Vi è uno specchio nero nel Castello del Buonconsiglio a Trento. Uno specchio di pietra. Non riflette nulla. Emana, però, una sua luce Oscura. Fu voluto da Bernardo Clesio. Il più grande Vescovo Conte di Trento. Un umanista. Un dotto. E non solo quello, probabilmente.
Al Buonconsiglio vi sono molte opere mirabili. L’edificio è una perfetta sintesi di leggerezza e forza. Ma lo Specchio è qualcosa di particolare . Un enigma. E una sfida.
Che significa uno specchio di pietra, nero, che non riflette immagini? Che rimanda solo una fosca luce? Che senso ha, oltre alla bellezza, indiscutibile , dell’oggetto?
Forse, anzi senza forse, ce lo dice la scritta, incisa sulla cornice. Nosce te ipsum. Gnosis s’auton. Latina e greca.
Ce lo dice. Ma non rende la cosa più chiara.
Cosa significa conoscere te stesso specchiandosi in una tenebra che non rimanda immagini? Forse il mistero della identità umana. Il limite della conoscenza, ordinariamente solo riflesso, e per di più deformato, della realtà. Illusione di essere ciò che vediamo negli specchi normali. Il grande dubbio di Laudisi nel “Così è se vi pare” pirandelliano…
Guardare in uno specchio nero è come contemplare un cerchio nella sabbia. E sentirsi sprofondare nel vuoto. La domanda di Ramana Maharshi, uno dei pensatori più Intensi della cultura indiana moderna. La domanda del Kim di Kipling.
Chi sono io? Per lo più la risposta che ci diamo è ovvia. Primitiva. Scusandomi con i cosiddetti primitivi, quelli autentici, che erano, e talvolta sono ancora, capaci di ben altra esperienza dell’essere. Mentre noi, i moderni, ci identifichiamo con il nostro corpo. O meglio con il riflesso di questo in uno specchio. Quanto di più illusorio e ingannevole…
E questo identificarci è la fonte di tutte le nostre paure. Delle nostre sofferenze e angosce. Perché se siamo questo e solo questo, il nostro è, comunque vada, un destino tragico. Leopardi, Cioram, sempre loro, lo indicano con disperata lucidità. E il Zarathustra di Nietzsche trasforma quella stessa disperazione in una risata liberatoria. E in una danza nel vuoto.

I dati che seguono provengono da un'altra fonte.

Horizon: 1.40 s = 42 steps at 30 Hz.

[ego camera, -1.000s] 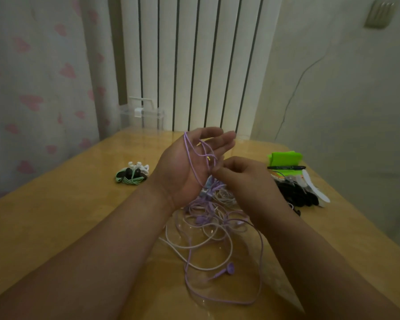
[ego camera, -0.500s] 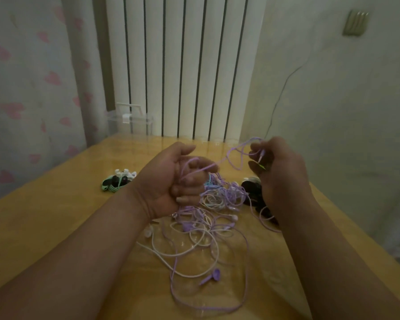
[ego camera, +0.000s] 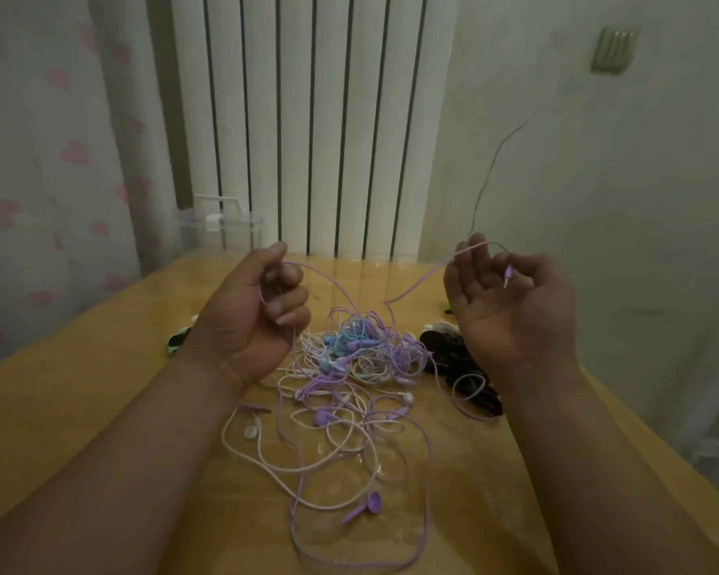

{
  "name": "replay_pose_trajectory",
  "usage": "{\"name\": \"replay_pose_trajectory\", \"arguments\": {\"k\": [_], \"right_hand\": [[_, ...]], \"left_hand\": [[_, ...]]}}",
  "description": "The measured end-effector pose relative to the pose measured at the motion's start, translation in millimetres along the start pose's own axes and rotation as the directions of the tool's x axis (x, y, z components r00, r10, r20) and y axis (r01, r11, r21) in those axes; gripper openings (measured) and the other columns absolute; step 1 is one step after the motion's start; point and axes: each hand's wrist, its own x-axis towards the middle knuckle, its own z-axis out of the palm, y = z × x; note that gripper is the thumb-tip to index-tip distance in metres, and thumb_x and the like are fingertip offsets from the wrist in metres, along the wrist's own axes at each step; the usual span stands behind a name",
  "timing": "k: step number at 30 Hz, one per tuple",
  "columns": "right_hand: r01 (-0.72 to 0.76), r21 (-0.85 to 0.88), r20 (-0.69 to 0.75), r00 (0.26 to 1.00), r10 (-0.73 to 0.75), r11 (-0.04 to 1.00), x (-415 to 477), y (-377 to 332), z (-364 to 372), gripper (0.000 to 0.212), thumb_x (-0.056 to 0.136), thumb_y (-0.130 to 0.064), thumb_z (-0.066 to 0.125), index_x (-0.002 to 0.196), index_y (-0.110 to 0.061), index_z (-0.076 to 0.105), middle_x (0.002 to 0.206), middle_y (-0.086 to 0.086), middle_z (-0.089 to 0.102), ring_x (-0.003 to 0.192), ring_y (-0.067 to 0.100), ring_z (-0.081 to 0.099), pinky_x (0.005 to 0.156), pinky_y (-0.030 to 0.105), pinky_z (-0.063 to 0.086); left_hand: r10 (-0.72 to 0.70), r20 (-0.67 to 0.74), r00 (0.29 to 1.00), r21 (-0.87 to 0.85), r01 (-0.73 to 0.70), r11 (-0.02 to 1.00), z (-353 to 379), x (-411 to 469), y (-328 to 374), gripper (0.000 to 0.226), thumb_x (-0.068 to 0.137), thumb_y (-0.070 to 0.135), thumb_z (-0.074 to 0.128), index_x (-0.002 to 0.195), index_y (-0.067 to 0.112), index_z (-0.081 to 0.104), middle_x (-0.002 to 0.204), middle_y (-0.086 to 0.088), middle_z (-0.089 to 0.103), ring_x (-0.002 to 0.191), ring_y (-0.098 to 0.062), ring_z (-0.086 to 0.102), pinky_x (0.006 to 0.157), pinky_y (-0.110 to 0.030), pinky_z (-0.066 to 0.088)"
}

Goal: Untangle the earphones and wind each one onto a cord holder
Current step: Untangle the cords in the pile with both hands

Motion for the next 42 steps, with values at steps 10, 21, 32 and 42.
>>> {"name": "replay_pose_trajectory", "arguments": {"k": [10,21,32,42], "right_hand": [[-0.029,-0.514,0.021,0.999,0.046,0.858,5.4,6.4,-1.9,0.011,0.097,-0.018,0.05,0.087,-0.014,0.053,0.06,-0.006,0.035,0.043,0.007,0.024,0.035,0.02,0.016],[0.399,-0.889,0.419,0.907,0.047,0.224,-16.5,34.5,9.3,0.018,0.104,-0.028,0.063,0.114,-0.018,0.075,0.055,-0.011,0.046,0.05,0.005,0.04,0.05,0.018,0.034],[0.082,-0.296,0.066,0.996,-0.065,0.952,-0.7,9.0,7.2,0.033,0.099,-0.018,0.045,0.067,-0.017,0.054,0.082,0.003,0.07,0.095,0.022,0.071,0.098,0.036,0.052],[-0.172,-0.839,-0.161,0.985,0.065,0.517,-0.1,24.7,-3.9,0.022,0.103,-0.024,0.06,0.085,-0.016,0.052,0.052,0.0,0.04,0.035,0.009,0.026,0.036,0.017,0.019]], "left_hand": [[0.138,0.026,0.99,0.107,-0.14,0.984,10.6,-5.3,11.6,0.032,0.099,0.022,0.054,0.069,0.02,0.042,0.119,-0.004,0.074,0.037,-0.004,0.03,0.04,-0.015,0.03],[0.01,0.233,0.973,0.833,-0.204,0.514,58.3,-4.1,16.2,0.029,0.103,0.029,0.062,0.076,0.018,0.066,0.096,-0.013,0.068,0.048,-0.013,0.03,0.049,-0.029,0.021],[-0.074,0.124,0.99,0.929,-0.089,0.359,-17.2,-11.6,11.9,0.05,0.084,0.063,0.069,0.086,0.014,0.076,0.059,-0.003,0.031,0.054,-0.017,0.025,0.05,-0.025,0.026],[0.07,0.258,0.964,0.683,-0.233,0.693,-14.1,-6.1,15.2,0.022,0.096,0.034,0.068,0.09,0.013,0.072,0.065,-0.004,0.033,0.056,-0.017,0.02,0.047,-0.02,0.029]]}}
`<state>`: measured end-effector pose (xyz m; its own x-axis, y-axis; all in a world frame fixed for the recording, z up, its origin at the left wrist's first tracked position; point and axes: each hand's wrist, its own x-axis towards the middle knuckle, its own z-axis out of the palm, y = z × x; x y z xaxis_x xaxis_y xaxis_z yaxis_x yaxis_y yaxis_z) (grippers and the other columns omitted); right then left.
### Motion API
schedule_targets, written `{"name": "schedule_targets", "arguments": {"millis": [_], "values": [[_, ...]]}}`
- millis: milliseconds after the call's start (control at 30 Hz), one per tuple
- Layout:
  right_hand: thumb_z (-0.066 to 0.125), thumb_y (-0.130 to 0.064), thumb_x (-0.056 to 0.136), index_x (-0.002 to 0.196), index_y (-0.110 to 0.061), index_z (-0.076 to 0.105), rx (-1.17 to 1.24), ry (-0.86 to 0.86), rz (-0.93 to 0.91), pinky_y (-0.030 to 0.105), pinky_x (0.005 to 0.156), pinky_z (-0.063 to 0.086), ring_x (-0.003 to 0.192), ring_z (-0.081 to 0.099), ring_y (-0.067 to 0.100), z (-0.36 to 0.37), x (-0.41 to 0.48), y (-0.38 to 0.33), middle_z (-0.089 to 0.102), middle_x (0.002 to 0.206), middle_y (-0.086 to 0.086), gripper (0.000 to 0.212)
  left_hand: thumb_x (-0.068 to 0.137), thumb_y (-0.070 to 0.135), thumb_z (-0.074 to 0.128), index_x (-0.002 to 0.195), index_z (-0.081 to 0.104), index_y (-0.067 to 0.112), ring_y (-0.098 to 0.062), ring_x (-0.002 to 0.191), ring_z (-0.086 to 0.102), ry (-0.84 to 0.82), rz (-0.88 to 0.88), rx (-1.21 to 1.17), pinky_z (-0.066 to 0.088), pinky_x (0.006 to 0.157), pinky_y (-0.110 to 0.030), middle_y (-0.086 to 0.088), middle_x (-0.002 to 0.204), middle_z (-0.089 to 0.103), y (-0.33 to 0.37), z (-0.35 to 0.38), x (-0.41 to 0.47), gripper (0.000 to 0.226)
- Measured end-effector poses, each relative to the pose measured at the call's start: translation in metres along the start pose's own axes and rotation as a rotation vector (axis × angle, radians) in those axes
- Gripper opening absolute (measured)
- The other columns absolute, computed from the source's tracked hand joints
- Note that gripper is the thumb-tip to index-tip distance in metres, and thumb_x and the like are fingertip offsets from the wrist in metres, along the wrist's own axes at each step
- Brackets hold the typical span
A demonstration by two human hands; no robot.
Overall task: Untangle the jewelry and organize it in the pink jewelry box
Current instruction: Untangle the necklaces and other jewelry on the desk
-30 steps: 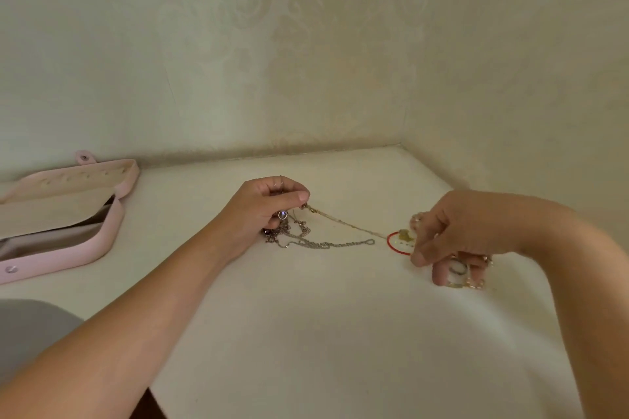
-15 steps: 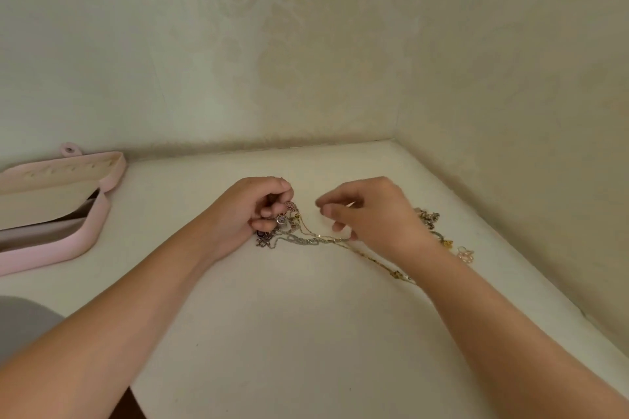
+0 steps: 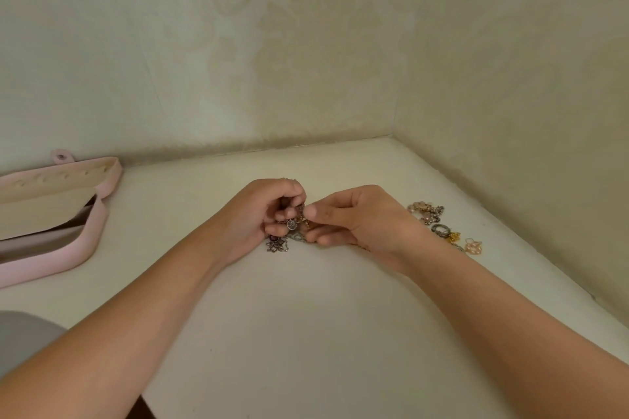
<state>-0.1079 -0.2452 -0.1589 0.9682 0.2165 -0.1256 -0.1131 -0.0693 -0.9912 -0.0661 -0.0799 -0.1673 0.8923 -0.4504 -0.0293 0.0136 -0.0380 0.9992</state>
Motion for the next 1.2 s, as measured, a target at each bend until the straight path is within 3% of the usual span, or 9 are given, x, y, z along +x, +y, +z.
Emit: {"name": "schedule_targets", "arguments": {"millis": [167, 267, 500, 633, 767, 900, 1033, 1200], "values": [[0.072, -0.008, 0.079, 0.079, -0.008, 0.073, -0.080, 0.027, 0.010, 0.022, 0.076, 0.057, 0.064, 0.065, 0.017, -0.001, -0.002, -0.002, 0.071, 0.073, 0.013, 0.001, 0.074, 0.025, 0.052, 0.052, 0.055, 0.019, -0.006, 0.051, 0.031, -0.031, 0.017, 0.022, 0.024, 0.040, -0.016, 0.005, 0.055, 0.042, -0.001, 0.001, -0.002, 0.022], [0.072, -0.010, 0.079, 0.074, -0.011, 0.073, -0.143, 0.061, 0.013, 0.027, 0.081, 0.055, 0.066, 0.065, 0.018, 0.000, -0.002, -0.001, 0.071, 0.071, 0.011, 0.006, 0.073, 0.023, 0.055, 0.053, 0.061, 0.021, -0.006, 0.052, 0.033, -0.041, 0.038, 0.040, 0.025, 0.040, -0.015, 0.004, 0.059, 0.043, -0.001, 0.002, -0.003, 0.020], [0.062, -0.005, 0.086, 0.077, -0.004, 0.064, -0.247, 0.069, -0.046, 0.021, 0.063, 0.052, 0.055, 0.059, 0.015, 0.005, 0.000, -0.001, 0.063, 0.061, 0.006, 0.009, 0.088, 0.000, 0.054, 0.073, 0.062, 0.012, -0.005, 0.053, 0.034, -0.013, 0.042, 0.063, 0.024, 0.041, -0.015, 0.007, 0.056, 0.050, -0.001, 0.005, -0.004, 0.021], [0.058, -0.005, 0.088, 0.085, -0.002, 0.063, -0.171, 0.081, -0.067, 0.020, 0.058, 0.051, 0.055, 0.054, 0.014, 0.000, 0.000, -0.002, 0.058, 0.064, 0.005, 0.007, 0.086, 0.007, 0.062, 0.079, 0.063, 0.011, -0.005, 0.051, 0.033, -0.015, 0.052, 0.117, 0.026, 0.042, -0.015, 0.007, 0.058, 0.051, -0.003, 0.003, -0.003, 0.008], [0.057, -0.004, 0.089, 0.075, -0.008, 0.060, -0.127, 0.139, -0.139, 0.019, 0.057, 0.052, 0.055, 0.054, 0.010, -0.001, -0.001, -0.002, 0.055, 0.066, 0.003, 0.015, 0.069, 0.031, 0.074, 0.072, 0.069, 0.018, -0.008, 0.052, 0.032, -0.043, 0.072, 0.185, 0.025, 0.047, -0.018, 0.006, 0.065, 0.053, -0.005, 0.001, -0.004, 0.014], [0.059, -0.002, 0.086, 0.075, -0.007, 0.062, -0.246, 0.190, -0.218, 0.025, 0.056, 0.054, 0.055, 0.057, 0.015, 0.000, -0.001, -0.005, 0.058, 0.064, 0.006, 0.012, 0.072, 0.023, 0.071, 0.067, 0.067, 0.016, -0.005, 0.048, 0.033, 0.008, 0.070, 0.105, 0.028, 0.045, -0.014, 0.006, 0.064, 0.054, -0.003, 0.003, -0.004, 0.009], [0.060, -0.017, 0.082, 0.074, -0.012, 0.060, -0.400, 0.221, -0.220, 0.028, 0.050, 0.040, 0.044, 0.047, 0.013, 0.004, 0.000, -0.003, 0.060, 0.061, 0.008, 0.010, 0.080, 0.012, 0.070, 0.070, 0.065, 0.011, -0.007, 0.052, 0.031, 0.015, 0.073, 0.121, 0.026, 0.044, -0.015, 0.005, 0.061, 0.049, -0.006, 0.003, -0.001, 0.012], [0.054, -0.011, 0.089, 0.072, -0.013, 0.057, -0.258, 0.173, -0.185, 0.023, 0.050, 0.037, 0.047, 0.044, 0.013, 0.009, 0.002, -0.001, 0.057, 0.052, 0.005, 0.017, 0.071, 0.019, 0.058, 0.059, 0.063, 0.022, -0.006, 0.051, 0.028, 0.007, 0.084, 0.153, 0.023, 0.043, -0.016, 0.007, 0.056, 0.037, -0.005, 0.005, 0.000, 0.013]]}}
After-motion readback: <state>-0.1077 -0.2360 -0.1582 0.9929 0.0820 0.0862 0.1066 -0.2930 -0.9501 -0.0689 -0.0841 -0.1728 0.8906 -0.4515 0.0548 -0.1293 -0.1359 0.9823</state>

Ma ordinariamente non riusciamo a cogliere la tragica grandezza del nichilismo. Il nostro è un materialismo meschino. Volgare. E temiamo di perdere quell’immagine riflessa negli specchi. Di divenire fantasmi. Di precipitare nel nulla.
Perciò temiamo la morte. Tanto da non riuscire neppure a concepirla. E ne rifiutiamo l’idea stessa. La nascondiamo dietro una coltre di nebbia. Spesso sotto un cumulo di letame.
Così, per schivare non la morte, ma il pensiero della morte, diventiamo incapaci di vivere. Fantasmi rovesciati. Corpi privi di anima. E di intelletto. Che sopravvivono in esistenze vuote. Aggirandosi nel vuoto, estetico ed etico, della città moderna.
Bernardo Clesio aveva il senso della bellezza. E della magia. Forse non era solo un dotto. Forse era un alchimista. E un mago. Come Paracelso. Come Agrippa…
Certo sapeva che lo specchio oscuro può mettere l’uomo davvero di fronte a se stesso. La prima parte dell’Opera è, appunto, l’Opera al Nero. Da li si dovrebbe partire. Sfidando la propria paura. Che è solo oscurità. Vuota di sostanza.